**WORK REQUIRED:** The lines from the start of the records below through the line containing "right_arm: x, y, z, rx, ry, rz" are to be copied exactly, both ends included, with nothing added.

-------------------------

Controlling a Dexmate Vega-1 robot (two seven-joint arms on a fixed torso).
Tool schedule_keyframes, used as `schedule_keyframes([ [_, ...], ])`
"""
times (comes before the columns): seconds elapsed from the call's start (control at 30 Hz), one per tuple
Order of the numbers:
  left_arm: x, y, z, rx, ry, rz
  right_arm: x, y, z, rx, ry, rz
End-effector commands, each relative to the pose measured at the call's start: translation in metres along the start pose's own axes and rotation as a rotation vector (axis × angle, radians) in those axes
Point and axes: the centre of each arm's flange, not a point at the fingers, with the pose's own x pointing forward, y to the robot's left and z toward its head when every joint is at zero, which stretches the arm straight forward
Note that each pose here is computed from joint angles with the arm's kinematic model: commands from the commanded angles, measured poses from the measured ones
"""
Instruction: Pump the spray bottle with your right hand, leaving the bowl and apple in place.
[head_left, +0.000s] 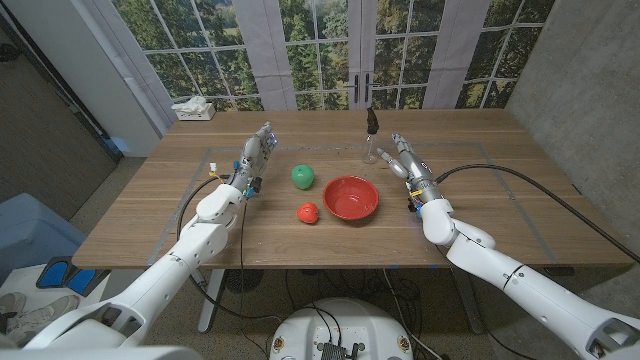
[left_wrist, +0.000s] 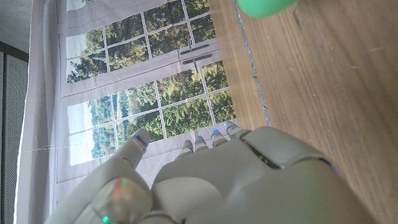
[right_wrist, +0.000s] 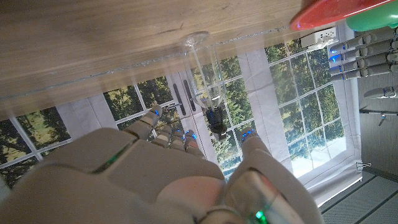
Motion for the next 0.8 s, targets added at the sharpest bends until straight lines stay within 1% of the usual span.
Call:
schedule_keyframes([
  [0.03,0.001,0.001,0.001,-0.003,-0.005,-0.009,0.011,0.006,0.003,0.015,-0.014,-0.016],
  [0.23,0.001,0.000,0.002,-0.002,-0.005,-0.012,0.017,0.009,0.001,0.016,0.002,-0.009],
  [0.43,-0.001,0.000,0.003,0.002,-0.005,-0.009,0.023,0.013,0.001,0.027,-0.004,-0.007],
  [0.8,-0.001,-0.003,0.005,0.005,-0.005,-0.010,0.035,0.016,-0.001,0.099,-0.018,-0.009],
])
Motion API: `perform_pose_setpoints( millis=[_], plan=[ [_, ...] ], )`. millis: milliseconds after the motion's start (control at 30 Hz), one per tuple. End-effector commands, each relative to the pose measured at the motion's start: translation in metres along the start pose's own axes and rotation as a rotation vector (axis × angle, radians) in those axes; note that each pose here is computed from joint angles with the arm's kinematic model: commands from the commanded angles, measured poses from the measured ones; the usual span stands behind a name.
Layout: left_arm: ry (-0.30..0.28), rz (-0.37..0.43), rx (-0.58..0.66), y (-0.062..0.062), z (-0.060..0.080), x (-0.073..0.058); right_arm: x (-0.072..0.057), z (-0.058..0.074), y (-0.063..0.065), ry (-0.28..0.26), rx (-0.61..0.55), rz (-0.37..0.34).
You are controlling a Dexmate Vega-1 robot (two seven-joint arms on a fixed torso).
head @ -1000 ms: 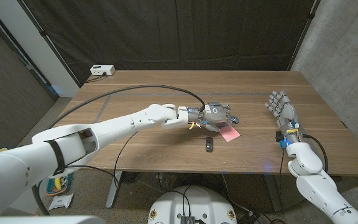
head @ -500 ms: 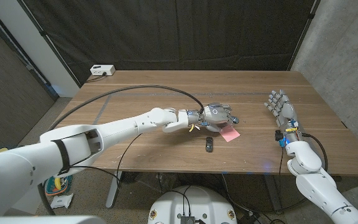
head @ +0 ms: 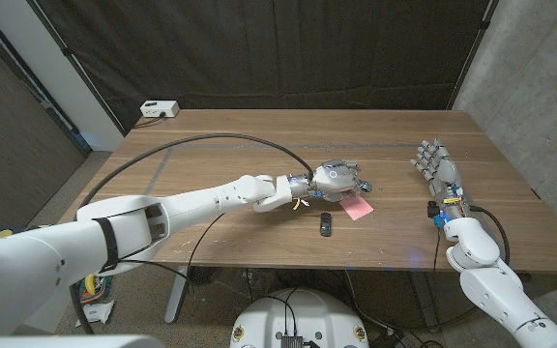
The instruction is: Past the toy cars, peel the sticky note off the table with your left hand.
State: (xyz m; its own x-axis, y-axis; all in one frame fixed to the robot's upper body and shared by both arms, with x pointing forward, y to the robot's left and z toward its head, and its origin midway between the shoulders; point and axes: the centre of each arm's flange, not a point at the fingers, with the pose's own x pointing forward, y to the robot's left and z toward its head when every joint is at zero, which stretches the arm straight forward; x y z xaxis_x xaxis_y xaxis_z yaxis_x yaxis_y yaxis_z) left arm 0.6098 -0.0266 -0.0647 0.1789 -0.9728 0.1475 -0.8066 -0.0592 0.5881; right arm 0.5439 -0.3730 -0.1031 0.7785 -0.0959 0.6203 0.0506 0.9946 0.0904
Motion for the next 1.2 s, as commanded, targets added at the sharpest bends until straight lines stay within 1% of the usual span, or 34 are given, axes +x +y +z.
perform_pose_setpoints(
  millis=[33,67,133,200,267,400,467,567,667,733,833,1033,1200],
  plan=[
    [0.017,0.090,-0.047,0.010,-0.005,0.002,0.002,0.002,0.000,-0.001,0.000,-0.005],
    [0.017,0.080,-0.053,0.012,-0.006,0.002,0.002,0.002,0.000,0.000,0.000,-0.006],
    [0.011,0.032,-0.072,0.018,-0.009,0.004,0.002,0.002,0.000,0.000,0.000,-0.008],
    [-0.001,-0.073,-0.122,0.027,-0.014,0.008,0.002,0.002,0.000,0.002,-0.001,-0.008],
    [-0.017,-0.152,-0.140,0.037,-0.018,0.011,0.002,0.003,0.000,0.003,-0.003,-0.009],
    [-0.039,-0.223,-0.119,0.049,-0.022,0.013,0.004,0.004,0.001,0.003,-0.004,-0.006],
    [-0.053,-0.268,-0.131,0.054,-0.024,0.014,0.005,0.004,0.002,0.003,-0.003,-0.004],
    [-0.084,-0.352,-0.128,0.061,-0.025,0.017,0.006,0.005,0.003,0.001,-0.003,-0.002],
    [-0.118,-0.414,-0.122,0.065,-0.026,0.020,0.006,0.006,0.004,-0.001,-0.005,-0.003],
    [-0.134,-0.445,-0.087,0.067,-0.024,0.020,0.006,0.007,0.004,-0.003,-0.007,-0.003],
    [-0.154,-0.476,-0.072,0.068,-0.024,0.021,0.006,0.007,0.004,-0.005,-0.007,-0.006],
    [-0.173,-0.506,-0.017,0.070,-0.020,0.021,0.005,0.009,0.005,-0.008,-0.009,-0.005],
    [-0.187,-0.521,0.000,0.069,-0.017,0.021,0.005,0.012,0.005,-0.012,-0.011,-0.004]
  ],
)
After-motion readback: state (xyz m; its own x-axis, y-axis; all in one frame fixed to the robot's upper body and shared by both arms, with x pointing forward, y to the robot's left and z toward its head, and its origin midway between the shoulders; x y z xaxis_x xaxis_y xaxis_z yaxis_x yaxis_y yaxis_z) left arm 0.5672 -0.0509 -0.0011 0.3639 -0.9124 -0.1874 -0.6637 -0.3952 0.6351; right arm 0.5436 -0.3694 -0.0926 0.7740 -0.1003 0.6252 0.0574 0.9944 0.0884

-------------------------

**RESPONSE TO THIS TASK:**
Controlling a Dexmate Vega-1 robot (two seven-joint arms on a fixed torso).
Tool schedule_keyframes, used as `schedule_keyframes([ [_, ...], ])`
"""
times (comes before the columns): seconds elapsed from the call's start (control at 30 Hz), one per tuple
Order of the numbers:
  left_arm: x, y, z, rx, ry, rz
  right_arm: x, y, z, rx, ry, rz

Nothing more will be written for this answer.